Esas averiguaciones han descubierto que algunos animales domésticos –como perros, gatos y pájaros– tienen la tendencia a buscar diariamente la luz solar, durante un buen rato, en especial si están viejos o enfermos.

En la antigüedad

Desde que nuestro primer antepasado hizo su aparición sobre la faz de la Tierra, el hombre ha sentido fascinación por el Sol. Los griegos antiguos lo representaban como un dios hermoso, al que le dieron el nombre de Helios, y lo dibujaban coronado con una aureola de rayos. Cabalgando en un coche de cuatro caballos, recorría diariamente los confines del cielo hasta perderse en los horizontes del mar.

Con razón San Francisco de Asís, que tanto amaba la naturaleza, se refería a él, hace casi 800 años, llamándolo “hermano Sol”. Mucho después, el emperador romano Aurelio convirtió el culto al Sol en una religión obligatoria, le construyó un templo especial y se autoproclamó “heredero terrenal del Sol”.

El pobre Helios ni siquiera se ha salvado de las chifladuras humanas. Comenzando el siglo veinte, en 1905 estaban construyendo en Madrid un canal para llevar agua a las casas. Se cayó el techo de la excavación y mató, por desgracia, a treinta obreros. En el proceso judicial, los ingenieros dijeron que la causa de aquella tragedia había sido un exceso de calor por el intenso verano. En consecuencia, uno de los abogados del litigio, con una seria cara de palo, propuso que se le hiciera un juicio al Sol.

Epílogo

Ahora entiendo por qué, hasta en el propio territorio Caribe, cuando llega la temporada de lluvias y desaparece el sol, y el cielo se encapota con una masa de nubes y el mundo entero se llena de sombras, el gentío que habitualmente es tan expresivo y dicharachero se pone lúgubre.

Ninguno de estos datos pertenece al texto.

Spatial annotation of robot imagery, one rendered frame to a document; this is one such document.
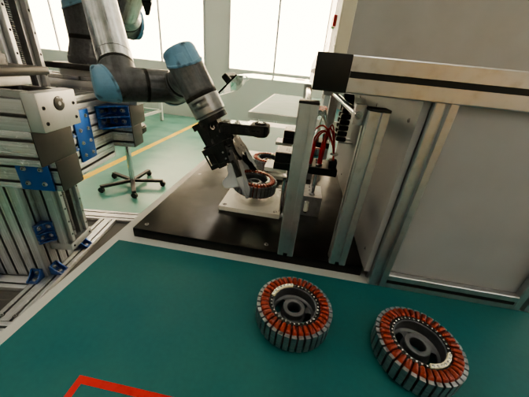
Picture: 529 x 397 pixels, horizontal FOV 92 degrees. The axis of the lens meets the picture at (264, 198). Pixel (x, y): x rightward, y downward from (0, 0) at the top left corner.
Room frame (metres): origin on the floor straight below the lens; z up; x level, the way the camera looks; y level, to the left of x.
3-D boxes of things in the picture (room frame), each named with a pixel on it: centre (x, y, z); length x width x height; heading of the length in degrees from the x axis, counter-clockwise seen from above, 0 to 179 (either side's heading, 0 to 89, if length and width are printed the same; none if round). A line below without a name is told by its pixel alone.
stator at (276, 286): (0.27, -0.06, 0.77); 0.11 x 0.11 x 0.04
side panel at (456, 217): (0.36, -0.35, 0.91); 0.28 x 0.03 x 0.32; 84
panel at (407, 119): (0.70, -0.24, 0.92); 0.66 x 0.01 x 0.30; 174
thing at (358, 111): (0.71, -0.16, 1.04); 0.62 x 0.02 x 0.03; 174
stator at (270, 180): (0.61, 0.03, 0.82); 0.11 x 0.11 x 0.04
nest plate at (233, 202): (0.61, 0.03, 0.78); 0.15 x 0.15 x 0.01; 84
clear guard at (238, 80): (0.87, -0.01, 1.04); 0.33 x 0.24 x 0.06; 84
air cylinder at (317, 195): (0.59, -0.12, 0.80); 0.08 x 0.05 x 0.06; 174
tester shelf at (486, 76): (0.69, -0.30, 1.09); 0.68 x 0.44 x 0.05; 174
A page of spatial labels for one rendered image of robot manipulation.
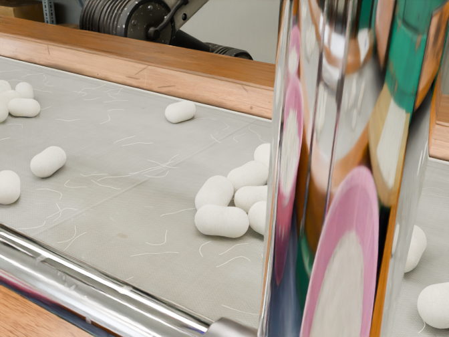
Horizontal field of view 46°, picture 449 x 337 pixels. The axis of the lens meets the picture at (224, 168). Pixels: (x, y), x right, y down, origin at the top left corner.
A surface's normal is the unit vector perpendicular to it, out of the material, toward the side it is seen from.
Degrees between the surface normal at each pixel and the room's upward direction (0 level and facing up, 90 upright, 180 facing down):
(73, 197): 0
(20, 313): 0
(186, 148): 0
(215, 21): 90
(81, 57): 45
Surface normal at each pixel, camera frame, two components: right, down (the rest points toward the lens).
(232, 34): -0.52, 0.37
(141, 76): -0.36, -0.38
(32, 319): 0.02, -0.90
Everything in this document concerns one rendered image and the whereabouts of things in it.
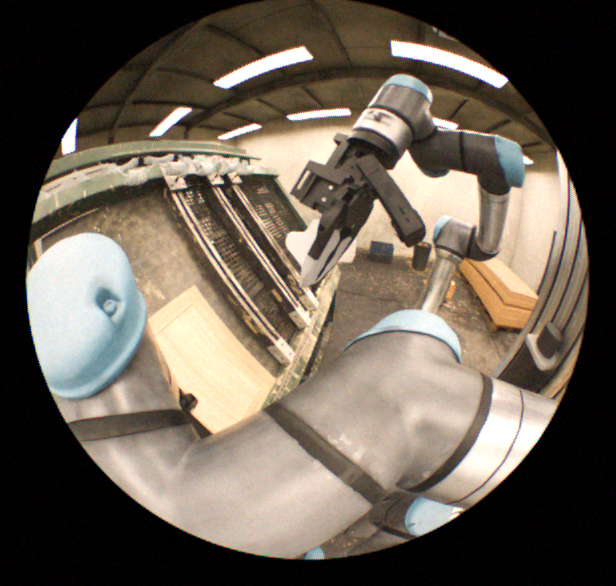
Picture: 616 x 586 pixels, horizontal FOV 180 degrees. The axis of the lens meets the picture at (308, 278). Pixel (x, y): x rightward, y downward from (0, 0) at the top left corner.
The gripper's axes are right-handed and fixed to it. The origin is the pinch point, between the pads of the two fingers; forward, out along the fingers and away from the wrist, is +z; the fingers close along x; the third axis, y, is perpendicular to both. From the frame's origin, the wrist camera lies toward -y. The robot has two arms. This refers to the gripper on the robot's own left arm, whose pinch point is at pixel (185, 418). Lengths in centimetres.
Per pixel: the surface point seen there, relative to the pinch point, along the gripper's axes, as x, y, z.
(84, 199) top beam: -1, 79, -12
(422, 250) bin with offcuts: -444, -143, 16
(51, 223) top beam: 17, 79, -9
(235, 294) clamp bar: -50, 24, 22
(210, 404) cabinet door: -9.8, 1.7, 35.4
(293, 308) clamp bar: -80, 2, 37
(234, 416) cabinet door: -12.8, -7.9, 40.5
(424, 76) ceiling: -331, 48, -302

De modo, pues, que ya lo sabe, amigo mío de Tunja o Bogotá: la próxima vez que salga el sol, como está ocurriendo en estos días calientes, aproveche la ganga y dedique un rato a asolearse. Ande por la calle. Écheles un piropo a las muchachas. Levante ese ánimo.

(Mientras voy concluyendo esta crónica caigo en la cuenta: ahora solo falta que las EPS comiencen a cobrar el baño de sol como si fuera un nuevo medicamento de sus laboratorios. Dios no lo quiera).